When I first came to work in HK, I was very confused when one of the clerical staff turned up at my desk, issued me with a roll of toilet paper and told me to lock it in my desk drawer. Sure enough, a quick check of the cubicles in the men’s ‘senior’ and ‘junior’ toilets confirmed that they were devoid of toilet paper (the ‘senior’ male staff had a separate locked toilet, for which I was issued with a key – I could never be bothered, so just used the junior toilet which had no lock on it, and which I discovered was actually a lot cleaner than the senior toilet, because in those days the ‘senior’ male staff greatly outnumbered the ‘junior’ male staff, the clerical staff all being female) . The reason was that the staff kept stealing the toilet paper and taking it home – including, obviously, the ‘senior’ staff. Our ration was one toilet roll per month, and if we ran out, that was our bad luck.
So if I ever needed to go for a crap at work, I had to march across the office clutching my government issue toilet roll in my hand, and every single person knew where I was going and what I was going there to do. I quickly developed the habit of not needing to go for a crap while at work, to avoid the embarrassing cross-office march. Consequently I ended up with a whole drawer full of rolls of toilet paper, the wrappers of which were all printed with HMG (Her Majesty’s Government) and a big black arrow (the meaning of which escapes me still).

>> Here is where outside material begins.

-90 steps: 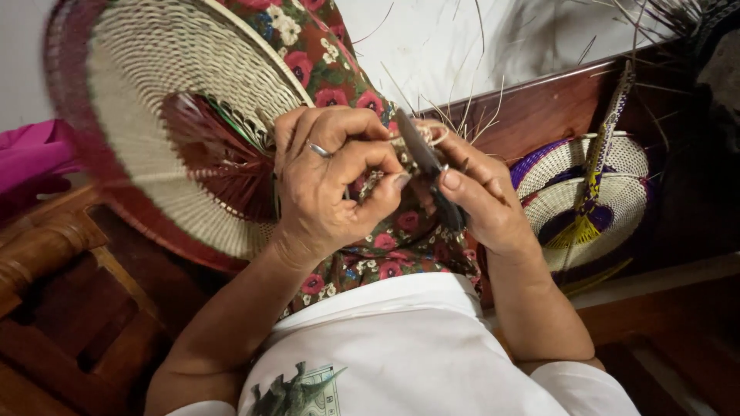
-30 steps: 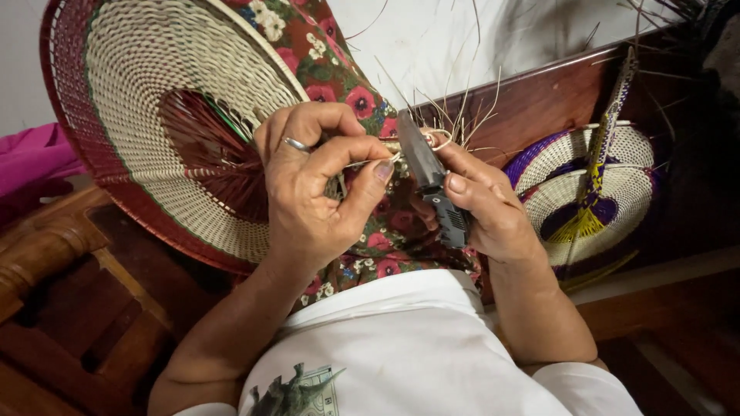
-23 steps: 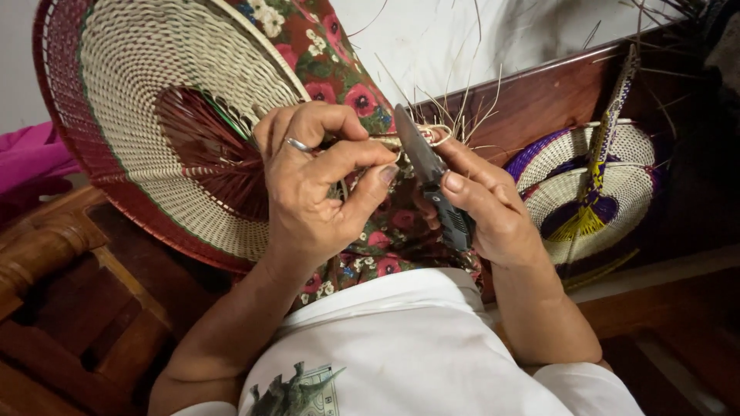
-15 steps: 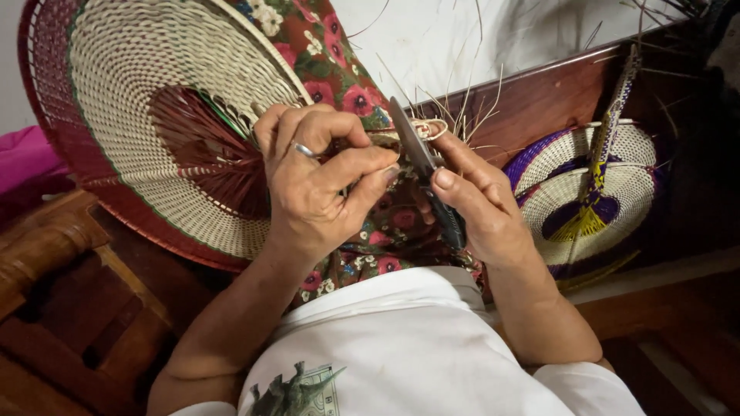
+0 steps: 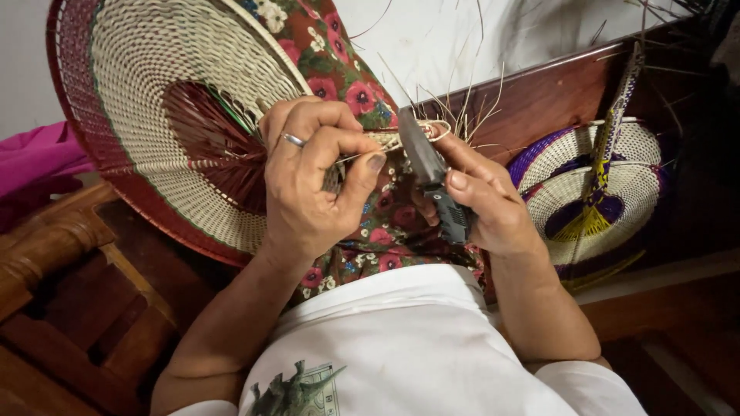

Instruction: A person is weaving a decorative hand fan from natural fibers and using a knife to trim the handle and edges.

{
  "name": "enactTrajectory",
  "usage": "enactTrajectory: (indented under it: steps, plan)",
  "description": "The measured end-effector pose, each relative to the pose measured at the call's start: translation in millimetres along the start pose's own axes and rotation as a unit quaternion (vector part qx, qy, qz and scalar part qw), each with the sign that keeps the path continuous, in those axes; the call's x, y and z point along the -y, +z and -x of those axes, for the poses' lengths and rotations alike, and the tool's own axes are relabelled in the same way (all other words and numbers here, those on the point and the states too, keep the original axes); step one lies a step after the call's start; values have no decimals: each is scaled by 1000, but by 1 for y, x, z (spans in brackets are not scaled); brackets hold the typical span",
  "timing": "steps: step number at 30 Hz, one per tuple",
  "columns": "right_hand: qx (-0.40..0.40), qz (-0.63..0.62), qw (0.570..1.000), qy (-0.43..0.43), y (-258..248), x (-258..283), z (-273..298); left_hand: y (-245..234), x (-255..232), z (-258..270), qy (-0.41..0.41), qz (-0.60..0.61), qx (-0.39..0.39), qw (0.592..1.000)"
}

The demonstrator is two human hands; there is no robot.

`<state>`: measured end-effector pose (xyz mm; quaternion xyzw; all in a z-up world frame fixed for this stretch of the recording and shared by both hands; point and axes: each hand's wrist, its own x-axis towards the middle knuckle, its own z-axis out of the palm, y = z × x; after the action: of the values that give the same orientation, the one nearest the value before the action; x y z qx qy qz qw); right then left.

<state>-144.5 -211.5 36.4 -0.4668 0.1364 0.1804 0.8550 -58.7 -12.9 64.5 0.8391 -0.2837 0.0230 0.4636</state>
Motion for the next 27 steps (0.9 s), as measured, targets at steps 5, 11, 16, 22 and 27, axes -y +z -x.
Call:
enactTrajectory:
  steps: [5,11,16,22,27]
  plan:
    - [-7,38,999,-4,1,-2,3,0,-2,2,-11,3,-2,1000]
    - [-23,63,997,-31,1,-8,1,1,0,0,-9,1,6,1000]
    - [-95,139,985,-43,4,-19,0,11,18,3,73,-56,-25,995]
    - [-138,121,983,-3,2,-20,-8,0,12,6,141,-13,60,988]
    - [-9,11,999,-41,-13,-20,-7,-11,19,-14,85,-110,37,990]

I ingratiated myself with the girls in the office by handing them out to them, and in return I was given very quick access to government files whenever I needed them, Mr Massey quickly becoming regarded as a ‘good guy’ who kept his hands to himself (unlike some of my English colleagues).
I don’t know what the situation was in the female toilet, but all of the girls (and they were all very young women then; teenagers straight out of school) used their personal toilet rolls to blow their noses, and somehow avoided parading across the office clutching them en route to the ladies’. Maybe they discreetly tore off sufficient sheets and concealed them in their handbags or pockets, I don’t know. There was no separate toilet for ‘senior’ female staff because we didn’t have any then.
But cultures evolve. HK very quickly went from being third world to first world, right in front of my eyes – the first signs I recognised were when my pathetic little local supermarket started stocking jars of Vegemite and frozen Australian meat pies. Long before I retired from the government, the office toilet cubicles were all furnished with toilet paper. For a while the toilet paper holders were locked containers, but then later the locks were removed, no one stole the toilet paper, and the march of shame across the office clutching one’s personal toilet roll became a thing of the distant past. People stopped blowing their noses with toilet paper and started using boxes and pocket packets of tissues – decadent Western luxury! (I always used to carry a pocket handkerchief for this purpose, but was quickly made aware that the Chinese regarded stuffing a snot-filled handkerchief back into one’s pocket as utterly disgusting; in fact, blowing one’s nose in public was regarded as disgusting, whereas hawking and spitting on the footpath for men was perfectly OK – different folks, different social rules. Spitting in public now never happens in HK.)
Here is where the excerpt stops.